## Required action
Every line in the data below from the one containing "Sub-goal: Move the" down to the one containing "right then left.", both included, must be retyped exactly; no other line is to appear.

(Stored dataset items)
----
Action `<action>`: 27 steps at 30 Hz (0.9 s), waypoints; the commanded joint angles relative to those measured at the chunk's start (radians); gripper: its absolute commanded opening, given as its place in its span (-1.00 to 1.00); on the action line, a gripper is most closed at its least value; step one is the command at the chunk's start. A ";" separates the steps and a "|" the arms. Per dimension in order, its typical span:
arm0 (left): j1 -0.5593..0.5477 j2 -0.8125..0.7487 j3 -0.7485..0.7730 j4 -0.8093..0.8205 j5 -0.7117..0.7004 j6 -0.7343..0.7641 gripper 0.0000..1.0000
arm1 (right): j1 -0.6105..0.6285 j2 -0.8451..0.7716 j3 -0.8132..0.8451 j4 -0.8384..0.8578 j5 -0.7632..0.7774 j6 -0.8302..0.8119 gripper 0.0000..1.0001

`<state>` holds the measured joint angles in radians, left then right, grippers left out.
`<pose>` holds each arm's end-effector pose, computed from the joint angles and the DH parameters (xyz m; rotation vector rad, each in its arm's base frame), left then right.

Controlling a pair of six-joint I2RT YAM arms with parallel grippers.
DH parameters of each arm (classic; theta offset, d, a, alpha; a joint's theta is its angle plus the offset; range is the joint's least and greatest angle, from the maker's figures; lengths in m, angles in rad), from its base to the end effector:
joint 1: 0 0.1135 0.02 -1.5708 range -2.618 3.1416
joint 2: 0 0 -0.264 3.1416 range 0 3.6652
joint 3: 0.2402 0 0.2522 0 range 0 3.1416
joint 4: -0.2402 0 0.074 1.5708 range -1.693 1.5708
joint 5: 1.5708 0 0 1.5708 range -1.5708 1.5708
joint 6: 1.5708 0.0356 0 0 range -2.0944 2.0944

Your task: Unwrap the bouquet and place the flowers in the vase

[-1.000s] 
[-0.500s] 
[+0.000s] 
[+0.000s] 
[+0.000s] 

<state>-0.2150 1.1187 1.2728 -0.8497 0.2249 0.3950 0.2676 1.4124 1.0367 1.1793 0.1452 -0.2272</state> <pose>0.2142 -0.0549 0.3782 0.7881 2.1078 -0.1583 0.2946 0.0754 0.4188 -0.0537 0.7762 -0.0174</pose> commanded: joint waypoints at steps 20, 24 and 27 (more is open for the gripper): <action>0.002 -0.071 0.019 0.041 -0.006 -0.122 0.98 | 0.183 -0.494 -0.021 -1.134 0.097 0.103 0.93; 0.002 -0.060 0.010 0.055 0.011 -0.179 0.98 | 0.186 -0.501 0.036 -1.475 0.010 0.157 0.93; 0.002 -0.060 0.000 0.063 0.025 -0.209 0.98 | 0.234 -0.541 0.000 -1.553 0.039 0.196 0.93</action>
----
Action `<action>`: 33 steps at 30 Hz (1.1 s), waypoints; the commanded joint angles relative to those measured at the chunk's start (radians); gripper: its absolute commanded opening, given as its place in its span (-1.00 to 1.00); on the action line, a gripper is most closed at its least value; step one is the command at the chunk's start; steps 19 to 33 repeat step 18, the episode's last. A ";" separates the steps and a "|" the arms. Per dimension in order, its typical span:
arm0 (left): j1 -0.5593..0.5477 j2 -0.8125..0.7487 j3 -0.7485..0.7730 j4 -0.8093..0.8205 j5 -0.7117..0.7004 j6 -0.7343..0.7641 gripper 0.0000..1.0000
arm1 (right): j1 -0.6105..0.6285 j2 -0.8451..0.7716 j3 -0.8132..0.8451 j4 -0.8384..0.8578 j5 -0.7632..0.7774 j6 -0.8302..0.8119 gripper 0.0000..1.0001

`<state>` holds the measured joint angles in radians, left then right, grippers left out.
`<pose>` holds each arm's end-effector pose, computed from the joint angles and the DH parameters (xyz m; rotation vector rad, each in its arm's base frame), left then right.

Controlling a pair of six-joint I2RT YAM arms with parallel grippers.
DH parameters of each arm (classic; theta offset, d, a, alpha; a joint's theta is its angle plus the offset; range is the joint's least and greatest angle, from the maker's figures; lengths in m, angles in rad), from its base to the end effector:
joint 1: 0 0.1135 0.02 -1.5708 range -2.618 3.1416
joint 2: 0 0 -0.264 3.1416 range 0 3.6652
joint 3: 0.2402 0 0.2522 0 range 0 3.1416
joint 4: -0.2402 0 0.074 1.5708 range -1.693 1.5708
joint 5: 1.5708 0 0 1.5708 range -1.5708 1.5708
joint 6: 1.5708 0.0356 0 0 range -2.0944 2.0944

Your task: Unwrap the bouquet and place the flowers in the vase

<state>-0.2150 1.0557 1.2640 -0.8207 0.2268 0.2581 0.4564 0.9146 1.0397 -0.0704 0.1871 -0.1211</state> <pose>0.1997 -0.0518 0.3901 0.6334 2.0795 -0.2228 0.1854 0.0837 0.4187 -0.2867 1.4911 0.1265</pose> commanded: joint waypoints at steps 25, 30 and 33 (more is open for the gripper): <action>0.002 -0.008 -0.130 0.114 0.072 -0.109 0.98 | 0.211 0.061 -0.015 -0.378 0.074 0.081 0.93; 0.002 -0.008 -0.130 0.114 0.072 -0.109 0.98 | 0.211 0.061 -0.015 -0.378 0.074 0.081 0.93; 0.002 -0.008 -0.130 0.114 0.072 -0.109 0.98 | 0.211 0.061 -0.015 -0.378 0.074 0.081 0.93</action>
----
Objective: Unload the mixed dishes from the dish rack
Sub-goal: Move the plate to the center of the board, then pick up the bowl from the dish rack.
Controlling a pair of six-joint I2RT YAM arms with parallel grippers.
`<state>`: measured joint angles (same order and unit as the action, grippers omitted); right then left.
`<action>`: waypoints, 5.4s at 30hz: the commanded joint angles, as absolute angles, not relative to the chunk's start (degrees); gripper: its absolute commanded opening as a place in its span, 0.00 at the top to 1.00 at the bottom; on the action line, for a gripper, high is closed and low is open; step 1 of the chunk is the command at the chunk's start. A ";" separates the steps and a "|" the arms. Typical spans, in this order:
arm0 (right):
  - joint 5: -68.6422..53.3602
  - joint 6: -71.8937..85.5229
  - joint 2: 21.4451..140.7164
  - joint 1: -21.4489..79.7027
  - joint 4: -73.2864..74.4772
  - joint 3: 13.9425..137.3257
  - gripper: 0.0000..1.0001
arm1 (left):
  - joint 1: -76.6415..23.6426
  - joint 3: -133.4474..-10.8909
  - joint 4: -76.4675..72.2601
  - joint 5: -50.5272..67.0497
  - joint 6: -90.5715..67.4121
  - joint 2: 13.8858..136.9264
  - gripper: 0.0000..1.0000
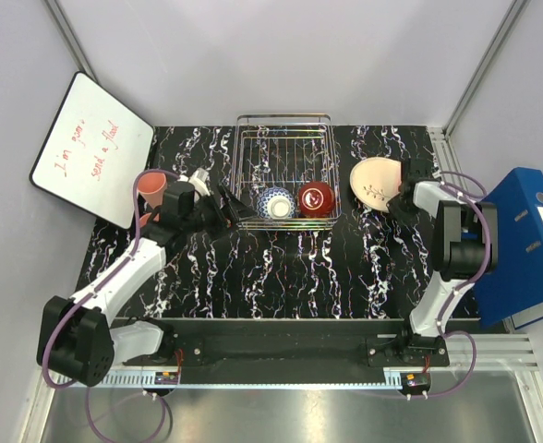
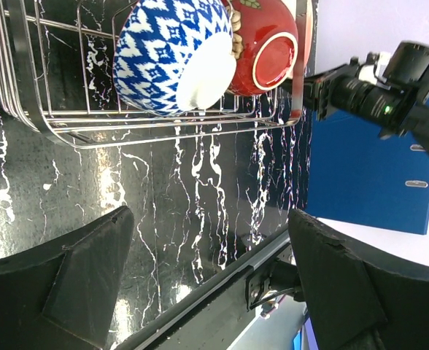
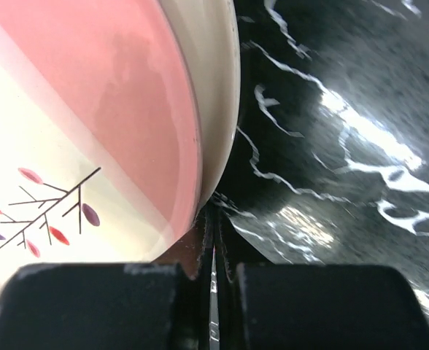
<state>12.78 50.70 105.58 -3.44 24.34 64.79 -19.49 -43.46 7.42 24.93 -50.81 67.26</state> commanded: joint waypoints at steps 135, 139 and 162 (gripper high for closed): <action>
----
## Expected answer
Sub-goal: Move the plate to the center of the board, then pick up the bowl from the dish rack.
Controlling a pair of six-joint I2RT YAM arms with parallel grippers.
`<state>`: measured joint angles (same order and unit as the action, grippers omitted); right then left.

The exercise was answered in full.